On March 4, 2008, the Securities and Exchange Commission announced proposed changes to Regulation S-P (“Reg S-P”) to address identity theft of securities industry customers. Reg S-P was adopted seven years ago under the Gramm-Leach-Bliley Act (“GLBA”) and the Fair Credit Reporting Act, and requires financial institutions under the authority of the SEC (including investment advisers, mutual funds, broker-dealers and SEC-registered transfer agents) to adopt policies and procedures to protect client information. The two requirements of Reg S-P relating to safeguarding and disposal of confidential information have not kept pace with bank and other regulators’ detailed programs for information privacy and data security.

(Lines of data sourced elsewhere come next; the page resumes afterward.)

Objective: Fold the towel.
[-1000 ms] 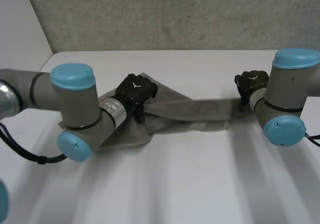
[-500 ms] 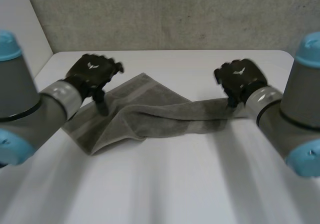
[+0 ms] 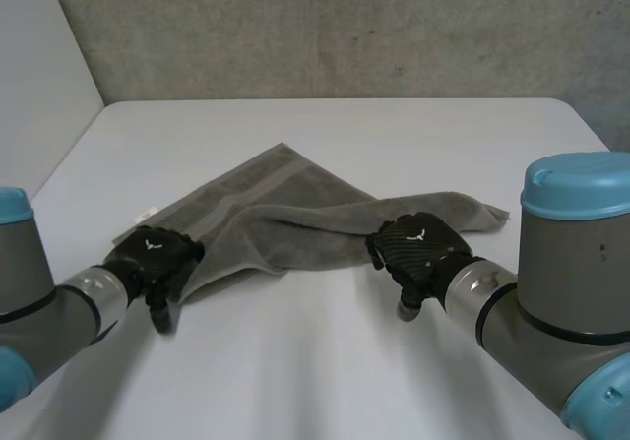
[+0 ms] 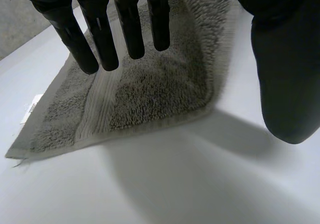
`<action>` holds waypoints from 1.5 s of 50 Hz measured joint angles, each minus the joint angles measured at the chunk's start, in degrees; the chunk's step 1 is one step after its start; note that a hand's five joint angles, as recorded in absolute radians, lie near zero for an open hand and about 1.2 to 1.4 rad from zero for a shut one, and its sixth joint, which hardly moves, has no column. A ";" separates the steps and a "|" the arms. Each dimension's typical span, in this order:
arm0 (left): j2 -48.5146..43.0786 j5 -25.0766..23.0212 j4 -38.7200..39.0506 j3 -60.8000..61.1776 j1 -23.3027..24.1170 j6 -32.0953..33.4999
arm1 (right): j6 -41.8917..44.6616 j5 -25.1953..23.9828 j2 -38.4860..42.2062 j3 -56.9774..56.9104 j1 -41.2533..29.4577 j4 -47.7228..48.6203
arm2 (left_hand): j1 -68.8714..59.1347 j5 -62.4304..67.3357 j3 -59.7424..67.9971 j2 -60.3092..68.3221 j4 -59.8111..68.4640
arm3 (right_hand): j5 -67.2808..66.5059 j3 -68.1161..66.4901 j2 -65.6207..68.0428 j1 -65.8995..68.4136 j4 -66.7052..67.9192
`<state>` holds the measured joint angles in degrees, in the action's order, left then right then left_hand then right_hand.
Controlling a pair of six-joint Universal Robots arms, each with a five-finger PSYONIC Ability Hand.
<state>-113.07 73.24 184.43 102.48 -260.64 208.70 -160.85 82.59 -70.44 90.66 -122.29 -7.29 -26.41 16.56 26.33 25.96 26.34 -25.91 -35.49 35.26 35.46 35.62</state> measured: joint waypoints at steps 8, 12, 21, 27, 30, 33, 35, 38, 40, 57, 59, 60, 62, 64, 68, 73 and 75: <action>-7.81 0.09 2.24 -9.31 2.65 -12.24 | -6.70 -0.46 3.43 1.65 0.21 6.28 | -0.43 0.48 0.40 0.28 0.30 | 6.54 5.22 -4.87 -5.36 -5.35; -10.63 0.26 2.16 -13.46 4.00 -15.33 | -8.89 -0.66 5.56 1.22 0.13 8.75 | -7.38 7.27 7.46 7.43 7.58 | 12.71 10.67 -10.46 -10.33 -11.18; -11.09 0.19 1.41 -19.00 8.33 -16.12 | -15.03 -4.03 9.79 -4.07 -0.96 9.35 | -51.00 50.98 51.99 51.39 51.16 | 19.73 16.77 -16.44 -16.91 -17.84; -5.89 0.19 -0.25 -19.94 12.94 -16.13 | -24.12 -6.15 12.32 -9.11 -1.98 9.23 | -51.00 51.36 52.31 51.47 51.16 | 19.70 16.77 -16.44 -16.91 -17.84; -2.68 0.27 -1.66 -19.72 14.79 -16.39 | -29.51 -6.50 13.97 -11.99 -2.57 9.21 | -51.00 51.36 52.34 51.47 51.16 | 19.61 16.77 -16.44 -16.91 -17.84; 0.51 0.42 -3.36 -19.29 16.23 -17.56 | -35.42 -6.56 16.18 -15.50 -3.53 9.17 | -51.00 51.37 52.37 51.47 51.16 | 19.60 16.77 -16.44 -16.91 -17.84; 2.02 0.51 -4.21 -19.04 16.78 -18.77 | -38.49 -6.49 17.67 -17.61 -4.19 9.13 | -51.00 51.37 52.38 51.47 51.16 | 19.60 16.77 -16.44 -16.91 -17.84; 4.03 0.62 -5.19 -18.52 17.25 -21.16 | -43.00 -6.13 20.46 -21.08 -5.49 9.07 | -51.00 51.37 52.39 51.47 51.16 | 19.06 16.77 -16.44 -16.90 -17.74; 4.80 0.67 -5.46 -18.16 17.31 -22.25 | -45.18 -5.89 22.14 -22.92 -6.11 9.03 | -51.00 51.37 52.39 51.48 51.16 | 17.85 16.64 -16.30 -16.70 -17.72; 6.88 0.78 -4.55 -14.61 14.15 -22.99 | -52.39 -4.89 31.60 -33.55 -7.38 7.95 | -51.00 51.37 52.42 51.47 51.17 | -38.81 -38.49 38.21 38.65 39.78; 6.59 0.80 -4.07 -15.34 13.04 -22.54 | -47.87 -4.24 31.52 -35.78 -6.96 7.09 | -51.00 51.37 52.42 51.47 51.17 | -38.81 -39.00 38.20 38.65 40.46; 6.46 0.81 -3.90 -15.64 12.74 -22.37 | -46.66 -4.08 31.52 -36.38 -6.84 6.78 | -51.00 51.37 52.42 51.47 51.17 | -38.81 -39.15 38.21 38.65 40.60; 5.40 1.17 -3.22 -17.67 11.40 -21.02 | -37.72 -3.02 31.86 -41.61 -6.11 3.41 | -51.00 51.37 52.43 51.47 51.18 | -38.81 -39.98 38.21 38.65 40.93; 4.34 1.77 -2.83 -19.77 10.52 -19.58 | -29.85 -2.14 32.55 -46.91 -5.61 -0.10 | -51.00 51.37 52.44 51.47 51.18 | -38.81 -40.64 38.24 38.65 40.93; 1.55 4.28 -2.46 -26.89 9.46 -15.95 | -10.98 0.07 35.06 -61.27 -4.70 -8.94 | -51.00 51.37 52.52 51.48 51.35 | -38.83 -40.99 40.15 38.65 40.93; -1.22 8.33 -2.76 -40.13 10.58 -14.18 | 11.77 2.78 38.19 -80.34 -4.24 -17.42 | -51.43 51.36 52.62 51.50 51.38 | -39.64 -41.18 41.22 38.79 40.94; -1.67 9.45 -2.83 -45.23 11.54 -14.69 | 17.32 3.53 38.53 -86.77 -5.17 -16.02 | -51.48 51.40 52.63 51.50 51.38 | -40.27 -41.19 41.22 39.14 40.95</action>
<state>-114.74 82.69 181.61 57.25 -249.10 194.01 -143.54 86.12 -31.90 3.89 -127.47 -23.31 -77.89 67.96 78.96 77.46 77.72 -66.18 -76.68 76.48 74.59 76.56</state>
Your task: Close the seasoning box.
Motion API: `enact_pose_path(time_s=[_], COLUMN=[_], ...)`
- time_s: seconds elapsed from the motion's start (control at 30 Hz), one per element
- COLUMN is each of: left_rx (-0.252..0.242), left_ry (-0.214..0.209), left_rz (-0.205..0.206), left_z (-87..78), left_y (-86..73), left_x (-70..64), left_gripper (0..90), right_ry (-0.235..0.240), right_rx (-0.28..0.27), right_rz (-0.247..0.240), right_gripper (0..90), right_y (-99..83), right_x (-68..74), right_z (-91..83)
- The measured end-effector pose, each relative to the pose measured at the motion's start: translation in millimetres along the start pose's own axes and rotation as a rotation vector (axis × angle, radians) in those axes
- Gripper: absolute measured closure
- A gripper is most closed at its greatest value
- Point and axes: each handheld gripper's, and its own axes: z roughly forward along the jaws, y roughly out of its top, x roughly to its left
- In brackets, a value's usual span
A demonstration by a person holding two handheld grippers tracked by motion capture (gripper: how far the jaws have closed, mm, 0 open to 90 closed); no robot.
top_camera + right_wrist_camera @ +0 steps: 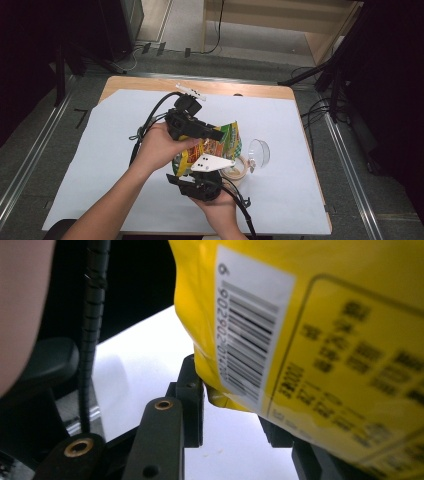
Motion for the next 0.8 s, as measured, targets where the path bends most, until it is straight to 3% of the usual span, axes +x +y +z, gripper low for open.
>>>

The four proposed amendments to Reg S-P will require more comprehensive information security programs similar to the framework adopted by other financial institution regulators. Comments on the proposed amendments are due 60 days after publication in the Federal Register.
Safeguards Rule Strengthened. The first proposal creates more specific standards under the safeguards rule of Reg S-P, including physical, technical and administrative safeguards, written policies and required responses to data security breach incidents.
- While the current rule requires a financial institution in the securities industry to adopt its own policies and procedures to comply with the GLBA, the proposed amendment would require the financial institution to develop and execute a more detailed “information security program” similar to programs required by other federal regulators. The information security program must be in writing and must designate an employee in charge of information security, identify anticipated threats and implement controls to address those threats. The amendment, if adopted, would also require staff training, regular testing and coordination with service providers to maintain the program’s effectiveness.
- Subject to certain basic requirements, an individual financial institution’s information security program must be reasonably calculated to prevent the breach and misuse of client information that results in “substantial harm or inconvenience,” a term defined as “personal injury, or more than trivial financial loss, expenditure of effort or loss of time.” For example, according to the SEC, identify theft and extortion would likely cause “substantial harm or inconvenience,” while inadvertent misdelivery of an account statement would not.
- In an entirely new section of Reg S-P, a financial institution would need to notify the affected individual and, potentially, the SEC in the event of a data security breach. The financial institution must notify the affected individual when the institution becomes aware of unauthorized access to personal information and determines that misuse of personal information has occurred or is reasonably possible. This “risk of harm” standard is similar to that used in the guidance relating to customer notification of security breaches issued by the bank regulatory agencies. In contrast to the existing framework in the banking industry, however, which requires notice to banking regulators at a very low threshold, the SEC would require notification to the SEC only when the breach poses a significant risk of substantial harm or inconvenience to a consumer or when someone has intentionally obtained “sensitive personal information,” such as a social security number. Financial institutions must report the incident to the SEC on proposed Form SP-30. The proposed amendment also requires written procedures for responding to a data security breach.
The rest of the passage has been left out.